Work instructions
Please copy out every line of the listing below in which the word "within" appears.

Records for processing
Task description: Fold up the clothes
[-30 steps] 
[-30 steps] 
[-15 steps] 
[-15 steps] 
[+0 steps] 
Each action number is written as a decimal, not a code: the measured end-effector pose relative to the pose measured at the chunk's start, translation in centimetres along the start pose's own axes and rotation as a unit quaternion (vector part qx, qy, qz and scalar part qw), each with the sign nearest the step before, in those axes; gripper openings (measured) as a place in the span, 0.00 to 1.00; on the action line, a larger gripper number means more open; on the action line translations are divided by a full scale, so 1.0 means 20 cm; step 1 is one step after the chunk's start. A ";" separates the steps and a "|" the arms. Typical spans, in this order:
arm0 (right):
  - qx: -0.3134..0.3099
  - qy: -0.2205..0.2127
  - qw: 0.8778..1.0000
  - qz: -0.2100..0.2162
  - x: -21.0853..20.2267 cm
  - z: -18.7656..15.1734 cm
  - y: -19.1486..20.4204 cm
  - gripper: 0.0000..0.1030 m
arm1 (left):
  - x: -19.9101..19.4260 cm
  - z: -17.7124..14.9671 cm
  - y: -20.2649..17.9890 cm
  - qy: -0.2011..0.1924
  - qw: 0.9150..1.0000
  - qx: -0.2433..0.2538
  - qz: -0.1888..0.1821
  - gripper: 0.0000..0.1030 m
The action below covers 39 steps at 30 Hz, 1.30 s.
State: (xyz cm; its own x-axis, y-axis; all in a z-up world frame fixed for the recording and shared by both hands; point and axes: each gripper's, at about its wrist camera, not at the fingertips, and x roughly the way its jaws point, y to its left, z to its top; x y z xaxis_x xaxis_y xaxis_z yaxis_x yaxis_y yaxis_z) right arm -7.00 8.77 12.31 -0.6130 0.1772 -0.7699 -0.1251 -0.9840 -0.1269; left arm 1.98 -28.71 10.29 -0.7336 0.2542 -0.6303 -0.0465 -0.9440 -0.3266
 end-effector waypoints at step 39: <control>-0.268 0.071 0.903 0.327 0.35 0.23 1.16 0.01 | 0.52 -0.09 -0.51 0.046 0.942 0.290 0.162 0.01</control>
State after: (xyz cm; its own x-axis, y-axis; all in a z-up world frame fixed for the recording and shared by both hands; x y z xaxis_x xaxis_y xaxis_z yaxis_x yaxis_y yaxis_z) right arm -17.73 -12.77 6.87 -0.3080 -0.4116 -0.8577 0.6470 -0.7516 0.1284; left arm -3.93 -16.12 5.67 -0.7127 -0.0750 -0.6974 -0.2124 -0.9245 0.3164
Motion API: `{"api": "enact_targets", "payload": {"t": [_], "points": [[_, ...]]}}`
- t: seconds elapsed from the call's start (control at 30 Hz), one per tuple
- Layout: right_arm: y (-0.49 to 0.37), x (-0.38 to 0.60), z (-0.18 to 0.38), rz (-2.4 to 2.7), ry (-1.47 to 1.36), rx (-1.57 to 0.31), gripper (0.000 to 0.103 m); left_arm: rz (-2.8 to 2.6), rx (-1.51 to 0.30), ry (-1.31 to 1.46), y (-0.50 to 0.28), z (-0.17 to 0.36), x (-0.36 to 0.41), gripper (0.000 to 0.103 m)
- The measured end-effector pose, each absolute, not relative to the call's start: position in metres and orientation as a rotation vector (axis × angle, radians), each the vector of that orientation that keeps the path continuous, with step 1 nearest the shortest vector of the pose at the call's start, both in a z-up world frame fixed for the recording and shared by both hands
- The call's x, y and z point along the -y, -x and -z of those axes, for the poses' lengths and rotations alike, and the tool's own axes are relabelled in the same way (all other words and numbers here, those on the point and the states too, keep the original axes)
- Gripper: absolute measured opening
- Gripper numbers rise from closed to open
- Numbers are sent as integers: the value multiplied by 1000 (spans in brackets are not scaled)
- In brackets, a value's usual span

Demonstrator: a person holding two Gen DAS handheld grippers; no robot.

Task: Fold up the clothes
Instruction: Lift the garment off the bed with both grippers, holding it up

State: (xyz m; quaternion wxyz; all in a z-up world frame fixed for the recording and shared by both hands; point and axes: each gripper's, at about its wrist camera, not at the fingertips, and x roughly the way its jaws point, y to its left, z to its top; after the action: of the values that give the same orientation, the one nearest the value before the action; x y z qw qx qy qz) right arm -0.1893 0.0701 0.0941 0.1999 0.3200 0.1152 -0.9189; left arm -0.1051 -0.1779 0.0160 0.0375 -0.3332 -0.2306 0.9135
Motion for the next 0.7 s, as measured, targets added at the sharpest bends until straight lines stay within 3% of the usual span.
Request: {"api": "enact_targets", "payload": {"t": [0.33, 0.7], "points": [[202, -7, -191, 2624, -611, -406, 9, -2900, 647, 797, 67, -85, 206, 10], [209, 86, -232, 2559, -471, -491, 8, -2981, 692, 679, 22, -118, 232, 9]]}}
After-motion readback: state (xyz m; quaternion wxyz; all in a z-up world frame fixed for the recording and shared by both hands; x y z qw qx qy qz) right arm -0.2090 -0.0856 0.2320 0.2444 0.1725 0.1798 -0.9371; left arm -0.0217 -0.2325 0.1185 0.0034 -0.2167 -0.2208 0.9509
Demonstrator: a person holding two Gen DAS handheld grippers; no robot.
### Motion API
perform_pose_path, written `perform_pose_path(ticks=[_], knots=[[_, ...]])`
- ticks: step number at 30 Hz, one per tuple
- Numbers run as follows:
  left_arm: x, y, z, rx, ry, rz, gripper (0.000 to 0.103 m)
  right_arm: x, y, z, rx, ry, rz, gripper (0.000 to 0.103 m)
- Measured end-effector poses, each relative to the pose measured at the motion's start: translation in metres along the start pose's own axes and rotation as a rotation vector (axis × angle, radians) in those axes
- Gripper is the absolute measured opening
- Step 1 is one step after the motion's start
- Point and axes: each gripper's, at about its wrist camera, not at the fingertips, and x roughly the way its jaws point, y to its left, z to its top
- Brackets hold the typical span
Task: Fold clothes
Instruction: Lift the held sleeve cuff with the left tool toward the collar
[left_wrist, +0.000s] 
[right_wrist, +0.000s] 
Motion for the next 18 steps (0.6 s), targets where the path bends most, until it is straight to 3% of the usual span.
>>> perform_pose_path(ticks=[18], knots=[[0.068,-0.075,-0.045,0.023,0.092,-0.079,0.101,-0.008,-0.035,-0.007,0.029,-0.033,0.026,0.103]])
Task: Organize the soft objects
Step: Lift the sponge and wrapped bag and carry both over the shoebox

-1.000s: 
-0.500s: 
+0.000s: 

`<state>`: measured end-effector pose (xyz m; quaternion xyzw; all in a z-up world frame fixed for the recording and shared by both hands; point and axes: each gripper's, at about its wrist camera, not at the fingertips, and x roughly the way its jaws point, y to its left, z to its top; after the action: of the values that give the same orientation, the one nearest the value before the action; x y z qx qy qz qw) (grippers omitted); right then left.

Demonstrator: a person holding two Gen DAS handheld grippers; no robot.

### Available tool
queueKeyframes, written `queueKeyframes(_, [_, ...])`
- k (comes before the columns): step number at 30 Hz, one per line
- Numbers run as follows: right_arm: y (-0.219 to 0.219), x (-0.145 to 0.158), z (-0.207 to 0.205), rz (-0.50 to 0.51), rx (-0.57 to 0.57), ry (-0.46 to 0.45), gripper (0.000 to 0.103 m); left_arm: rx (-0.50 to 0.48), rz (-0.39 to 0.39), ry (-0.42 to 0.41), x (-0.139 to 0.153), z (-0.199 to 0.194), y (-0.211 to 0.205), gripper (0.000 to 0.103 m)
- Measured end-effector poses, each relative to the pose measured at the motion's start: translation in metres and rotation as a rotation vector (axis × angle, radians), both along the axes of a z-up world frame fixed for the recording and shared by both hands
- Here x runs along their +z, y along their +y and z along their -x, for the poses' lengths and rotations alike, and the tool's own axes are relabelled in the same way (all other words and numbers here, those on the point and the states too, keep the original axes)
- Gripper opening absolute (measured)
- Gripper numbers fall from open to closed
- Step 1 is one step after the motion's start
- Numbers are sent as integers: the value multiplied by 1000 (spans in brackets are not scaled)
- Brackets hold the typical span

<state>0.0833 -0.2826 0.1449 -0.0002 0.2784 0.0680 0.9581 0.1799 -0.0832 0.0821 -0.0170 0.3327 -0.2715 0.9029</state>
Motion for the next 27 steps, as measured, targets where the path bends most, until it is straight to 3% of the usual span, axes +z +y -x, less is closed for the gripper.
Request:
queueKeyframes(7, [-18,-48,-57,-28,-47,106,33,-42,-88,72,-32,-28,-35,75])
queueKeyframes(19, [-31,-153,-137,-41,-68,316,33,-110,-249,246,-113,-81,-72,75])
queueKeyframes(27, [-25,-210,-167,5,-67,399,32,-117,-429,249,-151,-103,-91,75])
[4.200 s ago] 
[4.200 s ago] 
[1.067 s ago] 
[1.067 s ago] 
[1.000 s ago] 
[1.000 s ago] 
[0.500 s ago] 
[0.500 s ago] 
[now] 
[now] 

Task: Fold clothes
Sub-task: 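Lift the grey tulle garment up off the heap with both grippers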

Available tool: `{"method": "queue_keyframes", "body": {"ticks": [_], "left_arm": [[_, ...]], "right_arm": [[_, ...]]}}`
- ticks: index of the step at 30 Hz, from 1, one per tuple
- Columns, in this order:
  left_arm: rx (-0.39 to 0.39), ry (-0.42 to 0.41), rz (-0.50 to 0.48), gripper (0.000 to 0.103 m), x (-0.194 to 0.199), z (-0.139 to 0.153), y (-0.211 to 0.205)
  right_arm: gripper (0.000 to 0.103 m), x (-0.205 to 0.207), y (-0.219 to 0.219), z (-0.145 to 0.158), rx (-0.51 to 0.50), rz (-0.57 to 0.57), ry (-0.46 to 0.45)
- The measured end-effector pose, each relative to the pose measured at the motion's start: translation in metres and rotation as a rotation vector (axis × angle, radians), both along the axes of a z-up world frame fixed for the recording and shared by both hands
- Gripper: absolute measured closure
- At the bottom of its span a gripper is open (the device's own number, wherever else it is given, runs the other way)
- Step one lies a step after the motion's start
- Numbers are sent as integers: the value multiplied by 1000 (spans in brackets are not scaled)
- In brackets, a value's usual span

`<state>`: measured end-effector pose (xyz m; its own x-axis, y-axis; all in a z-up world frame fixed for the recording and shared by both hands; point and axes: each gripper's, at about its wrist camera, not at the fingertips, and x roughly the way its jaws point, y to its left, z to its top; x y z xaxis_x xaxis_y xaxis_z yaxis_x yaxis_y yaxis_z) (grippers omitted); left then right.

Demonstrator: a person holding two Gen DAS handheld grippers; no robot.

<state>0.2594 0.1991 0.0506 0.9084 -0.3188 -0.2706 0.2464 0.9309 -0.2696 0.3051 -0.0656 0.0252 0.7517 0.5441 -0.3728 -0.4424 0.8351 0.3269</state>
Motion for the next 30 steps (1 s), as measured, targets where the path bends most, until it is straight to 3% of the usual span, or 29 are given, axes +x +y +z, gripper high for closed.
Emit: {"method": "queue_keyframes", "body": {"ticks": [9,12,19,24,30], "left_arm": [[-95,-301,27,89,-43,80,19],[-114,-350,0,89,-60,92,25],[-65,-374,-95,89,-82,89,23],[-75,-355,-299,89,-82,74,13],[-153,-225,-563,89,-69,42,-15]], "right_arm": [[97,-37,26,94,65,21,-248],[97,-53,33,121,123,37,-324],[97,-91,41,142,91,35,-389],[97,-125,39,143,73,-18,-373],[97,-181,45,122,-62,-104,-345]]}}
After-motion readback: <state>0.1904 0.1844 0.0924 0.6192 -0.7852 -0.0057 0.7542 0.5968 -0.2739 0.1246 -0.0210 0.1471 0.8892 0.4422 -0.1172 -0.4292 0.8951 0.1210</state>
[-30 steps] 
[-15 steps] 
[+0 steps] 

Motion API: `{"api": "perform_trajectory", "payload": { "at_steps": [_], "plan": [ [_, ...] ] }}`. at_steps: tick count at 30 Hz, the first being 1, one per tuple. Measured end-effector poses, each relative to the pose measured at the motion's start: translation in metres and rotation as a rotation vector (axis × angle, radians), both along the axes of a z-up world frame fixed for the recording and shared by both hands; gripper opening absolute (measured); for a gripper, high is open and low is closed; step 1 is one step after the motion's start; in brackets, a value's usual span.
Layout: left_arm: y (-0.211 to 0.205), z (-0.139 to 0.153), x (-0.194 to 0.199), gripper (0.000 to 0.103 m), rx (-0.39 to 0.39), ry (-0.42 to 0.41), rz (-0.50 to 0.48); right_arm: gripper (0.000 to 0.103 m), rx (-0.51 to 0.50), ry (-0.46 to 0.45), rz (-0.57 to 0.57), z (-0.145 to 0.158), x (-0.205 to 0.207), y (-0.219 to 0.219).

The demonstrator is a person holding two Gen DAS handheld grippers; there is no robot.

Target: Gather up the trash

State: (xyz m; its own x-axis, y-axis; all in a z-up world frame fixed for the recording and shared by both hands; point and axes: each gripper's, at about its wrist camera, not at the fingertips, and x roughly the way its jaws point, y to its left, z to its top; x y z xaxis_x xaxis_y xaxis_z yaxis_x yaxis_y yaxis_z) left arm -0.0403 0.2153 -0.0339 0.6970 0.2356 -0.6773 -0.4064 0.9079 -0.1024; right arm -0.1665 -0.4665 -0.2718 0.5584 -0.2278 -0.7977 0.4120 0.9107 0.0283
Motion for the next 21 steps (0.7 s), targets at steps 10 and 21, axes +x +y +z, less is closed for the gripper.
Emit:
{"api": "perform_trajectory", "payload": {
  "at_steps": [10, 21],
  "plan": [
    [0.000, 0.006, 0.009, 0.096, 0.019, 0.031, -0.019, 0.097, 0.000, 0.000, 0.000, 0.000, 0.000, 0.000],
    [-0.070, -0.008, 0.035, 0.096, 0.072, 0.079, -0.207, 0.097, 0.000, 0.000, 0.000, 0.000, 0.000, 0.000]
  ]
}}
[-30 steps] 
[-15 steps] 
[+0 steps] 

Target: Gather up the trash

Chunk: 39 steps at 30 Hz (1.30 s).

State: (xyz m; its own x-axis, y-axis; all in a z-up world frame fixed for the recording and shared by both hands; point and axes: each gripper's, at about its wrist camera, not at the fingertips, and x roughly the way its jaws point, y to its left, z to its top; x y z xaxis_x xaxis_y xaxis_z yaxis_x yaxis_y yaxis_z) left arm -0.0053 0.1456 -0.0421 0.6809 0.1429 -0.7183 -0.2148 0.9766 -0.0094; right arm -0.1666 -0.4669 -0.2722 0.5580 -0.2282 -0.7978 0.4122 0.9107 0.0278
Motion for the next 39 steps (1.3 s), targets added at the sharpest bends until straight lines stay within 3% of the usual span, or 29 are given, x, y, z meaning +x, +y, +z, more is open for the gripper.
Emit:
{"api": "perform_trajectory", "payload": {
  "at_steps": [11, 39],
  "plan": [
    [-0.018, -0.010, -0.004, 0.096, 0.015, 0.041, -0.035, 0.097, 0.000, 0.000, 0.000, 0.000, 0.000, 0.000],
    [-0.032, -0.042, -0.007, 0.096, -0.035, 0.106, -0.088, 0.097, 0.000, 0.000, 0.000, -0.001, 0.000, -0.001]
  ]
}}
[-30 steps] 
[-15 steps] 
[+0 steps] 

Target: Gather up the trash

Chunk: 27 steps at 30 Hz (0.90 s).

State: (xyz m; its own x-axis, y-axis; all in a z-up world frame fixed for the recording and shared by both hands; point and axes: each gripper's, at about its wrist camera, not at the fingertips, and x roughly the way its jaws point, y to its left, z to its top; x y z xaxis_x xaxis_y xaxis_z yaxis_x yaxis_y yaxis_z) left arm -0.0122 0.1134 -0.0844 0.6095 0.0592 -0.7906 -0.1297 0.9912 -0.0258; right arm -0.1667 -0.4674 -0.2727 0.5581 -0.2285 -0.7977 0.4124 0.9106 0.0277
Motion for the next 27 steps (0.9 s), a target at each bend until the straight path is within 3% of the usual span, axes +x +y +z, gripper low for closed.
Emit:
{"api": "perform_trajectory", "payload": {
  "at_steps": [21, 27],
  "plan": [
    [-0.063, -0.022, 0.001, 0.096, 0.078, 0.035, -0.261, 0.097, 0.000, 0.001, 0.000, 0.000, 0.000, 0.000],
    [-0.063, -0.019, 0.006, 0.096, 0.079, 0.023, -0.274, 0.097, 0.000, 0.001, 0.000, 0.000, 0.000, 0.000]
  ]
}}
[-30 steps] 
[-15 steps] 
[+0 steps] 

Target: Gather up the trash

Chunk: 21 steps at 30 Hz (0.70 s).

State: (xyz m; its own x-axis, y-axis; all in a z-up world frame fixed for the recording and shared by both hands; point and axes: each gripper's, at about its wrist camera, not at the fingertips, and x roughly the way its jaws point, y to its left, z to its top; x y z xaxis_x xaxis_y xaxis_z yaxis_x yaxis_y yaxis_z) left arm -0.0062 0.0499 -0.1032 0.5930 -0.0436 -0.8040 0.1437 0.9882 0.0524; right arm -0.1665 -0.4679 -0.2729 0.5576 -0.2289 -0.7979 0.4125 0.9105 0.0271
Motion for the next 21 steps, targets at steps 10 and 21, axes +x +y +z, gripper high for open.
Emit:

Solution to the exercise
Motion for the next 0.7 s, as measured, targets added at the sharpest bends until straight lines stay within 3% of the usual span.
Motion for the next 39 steps (1.3 s), targets added at the sharpest bends until straight lines stay within 3% of the usual span, or 29 are given, x, y, z meaning +x, +y, +z, more is open for the gripper.
Motion for the next 27 steps (0.9 s), a target at each bend until the straight path is within 3% of the usual span, axes +x +y +z, gripper low for closed.

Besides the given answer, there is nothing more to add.